Exercise:
Pick every line from the data that holds the word "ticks".
::::::::
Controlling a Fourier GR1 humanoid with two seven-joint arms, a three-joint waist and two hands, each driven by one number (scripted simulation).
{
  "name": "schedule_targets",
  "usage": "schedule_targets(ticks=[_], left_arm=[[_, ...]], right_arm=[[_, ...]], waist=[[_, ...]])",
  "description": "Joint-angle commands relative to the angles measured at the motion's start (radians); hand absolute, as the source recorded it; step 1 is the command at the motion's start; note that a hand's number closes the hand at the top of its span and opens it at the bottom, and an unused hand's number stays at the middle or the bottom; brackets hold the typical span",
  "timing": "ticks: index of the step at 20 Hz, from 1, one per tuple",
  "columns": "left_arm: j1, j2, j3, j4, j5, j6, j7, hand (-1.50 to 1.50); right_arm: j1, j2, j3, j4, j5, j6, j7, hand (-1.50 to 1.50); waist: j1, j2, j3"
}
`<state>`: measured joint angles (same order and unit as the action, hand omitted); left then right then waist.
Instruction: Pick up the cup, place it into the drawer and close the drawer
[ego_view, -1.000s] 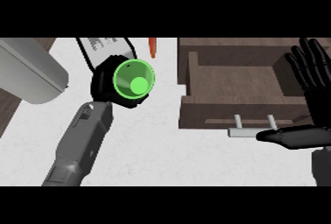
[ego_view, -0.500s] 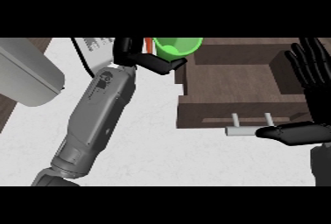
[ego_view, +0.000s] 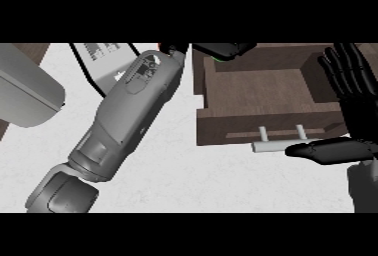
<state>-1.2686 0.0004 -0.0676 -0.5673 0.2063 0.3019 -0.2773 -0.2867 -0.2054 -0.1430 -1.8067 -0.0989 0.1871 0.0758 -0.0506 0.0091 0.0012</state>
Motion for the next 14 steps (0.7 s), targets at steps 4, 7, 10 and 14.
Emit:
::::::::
Result below:
  "usage": "schedule_targets(ticks=[_], left_arm=[[_, ...]], right_arm=[[_, ...]], waist=[[_, ...]])",
  "timing": "ticks: index of the step at 20 Hz, from 1, one per tuple",

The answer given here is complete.